4. University Course Enrollment

Scenario:
University database with:

  • students (student_id, name, major)

  • courses (course_id, title, department)

  • enrollments (enrollment_id, student_id, course_id, semester)

Problem:
Identify computer science courses with enrollment exceeding capacity (50 students) in Fall 2023.

Solution: 

SELECT c.title, COUNT(*) AS enrolled_students
FROM courses c
JOIN enrollments e ON c.course_id = e.course_id
WHERE c.department = 'Computer Science'
AND e.semester = 'Fall2023'
GROUP BY c.course_id, c.title
HAVING COUNT(*) > 50;

Advanced Level Problems

5. Financial Transaction Analysis

Scenario:
Bank database with:

  • accounts (account_id, customer_id, balance, open_date)

  • transactions (transaction_id, account_id, amount, transaction_date, type)

Problem:
Find accounts with suspicious activity (3+ withdrawals over $5,000 in a 7-day period).

Solution: 

SELECT a.account_id, c.name, COUNT(*) AS large_withdrawals
FROM accounts a
JOIN transactions t ON a.account_id = t.account_id
JOIN customers c ON a.customer_id = c.customer_id
WHERE t.type = 'withdrawal'
AND t.amount > 5000
GROUP BY a.account_id, c.name, t.transaction_date
HAVING COUNT(*) >= 3
AND DATEDIFF(MAX(t.transaction_date), MIN(t.transaction_date)) <= 7;

6. Airline Flight Optimization

Scenario:
Airline database tracks:

  • flights (flight_id, route_id, departure_time, arrival_time, aircraft_id)

  • routes (route_id, origin, destination, distance)

  • bookings (booking_id, flight_id, passenger_id, seat_class)

Problem:
Identify routes where business class occupancy is below 40% for the last quarter.

Solution: 

WITH business_seats AS (
    SELECT 
        f.route_id,
        r.origin,
        r.destination,
        COUNT(CASE WHEN b.seat_class = 'Business' THEN 1 END) AS business_booked,
        (SELECT COUNT(*) FROM aircraft_seats WHERE aircraft_id = f.aircraft_id AND class = 'Business') AS total_business_seats
    FROM flights f
    JOIN routes r ON f.route_id = r.route_id
    JOIN bookings b ON f.flight_id = b.flight_id
    WHERE f.departure_time BETWEEN DATE_SUB(NOW(), INTERVAL 3 MONTH) AND NOW()
    GROUP BY f.route_id, r.origin, r.destination, f.aircraft_id
)
SELECT 
    origin, 
    destination,
    business_booked,
    total_business_seats,
    (business_booked/total_business_seats)*100 AS occupancy_rate
FROM business_seats
WHERE (business_booked/total_business_seats) < 0.4;

Expert Level Challenges

7. Retail Price Optimization

Scenario:
E-commerce database with:

  • products (product_id, name, current_price, cost)

  • sales (sale_id, product_id, sale_date, quantity, price_sold)

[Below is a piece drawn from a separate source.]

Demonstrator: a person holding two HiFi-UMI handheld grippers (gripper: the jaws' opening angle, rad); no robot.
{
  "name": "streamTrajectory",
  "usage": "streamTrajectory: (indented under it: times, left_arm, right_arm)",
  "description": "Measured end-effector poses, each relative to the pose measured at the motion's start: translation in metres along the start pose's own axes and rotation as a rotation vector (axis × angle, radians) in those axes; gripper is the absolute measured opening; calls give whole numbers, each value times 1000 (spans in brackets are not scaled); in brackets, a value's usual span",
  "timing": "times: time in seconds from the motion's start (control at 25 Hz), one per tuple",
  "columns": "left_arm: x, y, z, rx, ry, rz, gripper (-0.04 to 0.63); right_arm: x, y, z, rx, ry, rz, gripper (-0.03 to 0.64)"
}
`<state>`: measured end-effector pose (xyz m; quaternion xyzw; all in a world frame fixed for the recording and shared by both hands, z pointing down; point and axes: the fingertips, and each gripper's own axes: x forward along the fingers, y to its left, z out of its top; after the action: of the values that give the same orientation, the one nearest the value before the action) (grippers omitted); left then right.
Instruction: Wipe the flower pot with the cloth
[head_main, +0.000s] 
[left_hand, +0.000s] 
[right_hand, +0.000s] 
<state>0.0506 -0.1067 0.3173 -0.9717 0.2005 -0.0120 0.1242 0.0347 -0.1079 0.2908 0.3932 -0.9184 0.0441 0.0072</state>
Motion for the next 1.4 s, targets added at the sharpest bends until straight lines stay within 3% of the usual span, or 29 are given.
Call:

  • competitor_prices (comp_id, product_id, comp_price, date_recorded)

Problem:
Recommend price adjustments for products where:

  1. Our price is >20% higher than average competitor price

  2. Sales volume dropped >15% last month

  3. Current profit margin >30%

Solution: 

WITH current_stats AS (
    SELECT 
        p.product_id,
        p.name,
        p.current_price,
        AVG(cp.comp_price) AS avg_comp_price,
        (p.current_price - p.cost)/p.current_price AS current_margin,
        SUM(CASE WHEN s.sale_date BETWEEN DATE_SUB(NOW(), INTERVAL 2 MONTH) AND DATE_SUB(NOW(), INTERVAL 1 MONTH) THEN s.quantity ELSE 0 END) AS prev_month_sales,
        SUM(CASE WHEN s.sale_date BETWEEN DATE_SUB(NOW(), INTERVAL 1 MONTH) AND NOW() THEN s.quantity ELSE 0 END) AS last_month_sales
    FROM products p
    LEFT JOIN sales s ON p.product_id = s.product_id
    LEFT JOIN competitor_prices cp ON p.product_id = cp.product_id
    GROUP BY p.product_id, p.name, p.current_price, p.cost
)
SELECT 
    product_id,
    name,
    current_price,
    ROUND(avg_comp_price, 2) AS competitor_avg,
    ROUND(current_margin*100, 1) AS margin_percent,
    CASE 
        WHEN last_month_sales = 0 THEN -100 
        ELSE ROUND((last_month_sales-prev_month_sales)/prev_month_sales*100, 1) 
    END AS sales_change_percent,
    CONCAT('Recommended new price: $', ROUND(avg_comp_price*1.1, 2)) AS price_recommendation
FROM current_stats
WHERE current_price > avg_comp_price*1.2
AND ((last_month_sales-prev_month_sales)/prev_month_sales) < -0.15
AND current_margin > 0.3;

8. Smart City Traffic Analysis

Scenario:
City transportation database tracks:

  • traffic_sensors (sensor_id, location, highway, lane_count)

  • traffic_readings (reading_id, sensor_id, timestamp, speed, vehicle_count)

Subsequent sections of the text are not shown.